= Nathalie Luca =

French research director

Nathalie Luca (born 1966) is a French research director at the French National Centre for Scientific Research (CNRS), an anthropologist and a sociologist of religions. She is director of the Center for Studies on Social Sciences of the Religious (CéSor) at the School for Advanced Studies in the Social Sciences (EHESS). She was co-editor-in-chief of the French review Archives de sciences sociales des religions.

She was a member of the French government agency monitoring and combatting cultic deviances MIVILUDES from March 2003 to November 2005. She resigned on the ground that she refused to participate in a predictable hardening of policy of this organization.

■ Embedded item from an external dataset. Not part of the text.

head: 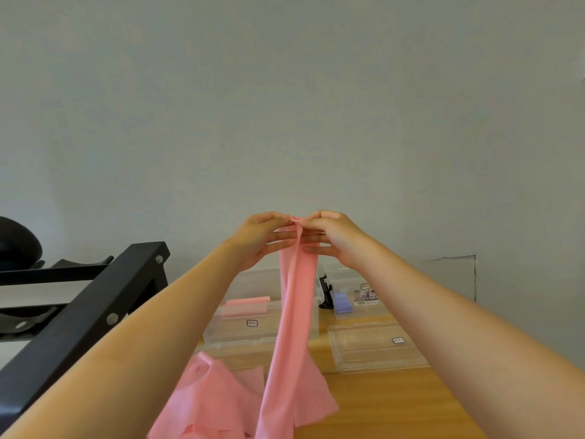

She wrote many books on groups she defined as "cults" and is regularly interviewed in the media, and by anti-cult organizations on this issue. She said she is not in favour of the establishment of a list of cults.

==Bibliography==
- Le salut par le foot - Une ethnologue chez un messie coréen, Labor et Fides, 1997.
- With Frédéric Lenoir, Sectes, mensonges et idéaux, Bayard editions, Paris, 1998.
- "Sectes, Églises et nouveaux mouvements religieux", in L'enseignement du fait religieux, 5, 6 and 7 November 2002.
- Les sectes, Que sais-je ?, Presses Universitaires de France, Paris, 2004. Third edition : 2016.
- "Is There a Unique French Plicy of Cults? A European Perspective, in Regulating Religion: Case Studies from Around the Globe, James T. Richardson, Kluwer Academic/Plenum Publishers, New York 2004, p. 53-72.
- Individus et pouvoirs face aux sectes, Armand Colin, coll. « Sociétales », 2008.
- "Les «sectes» : une entrave à la citoyenneté ? Politiques européennes et états-uniennes", in Pluralisme religieux et citoyenneté, Micheline Milot, Philippe Portier, Jean-Paul Willaime, Presses universitaires de Rennes, Rennes, 2010, p. 123-136.
- Quelles régulations pour les nouveaux mouvements religieux et les dérives sectaires dans l’Union européenne ?, PU Aix-Marseille, coll. « Droit et religions », 2011.
- Y croire et en rêver. Réussir dans le marketing relationnel de multiniveaux, L'Harmattan, Paris, coll. « Religions en questions », 2012.
- With Jean-Philippe Bouilloud, Croyance et persuasion, Erès éditions, Toulouse, coll. « Nouvelle Revue de Psychosociologie », 16, 2013.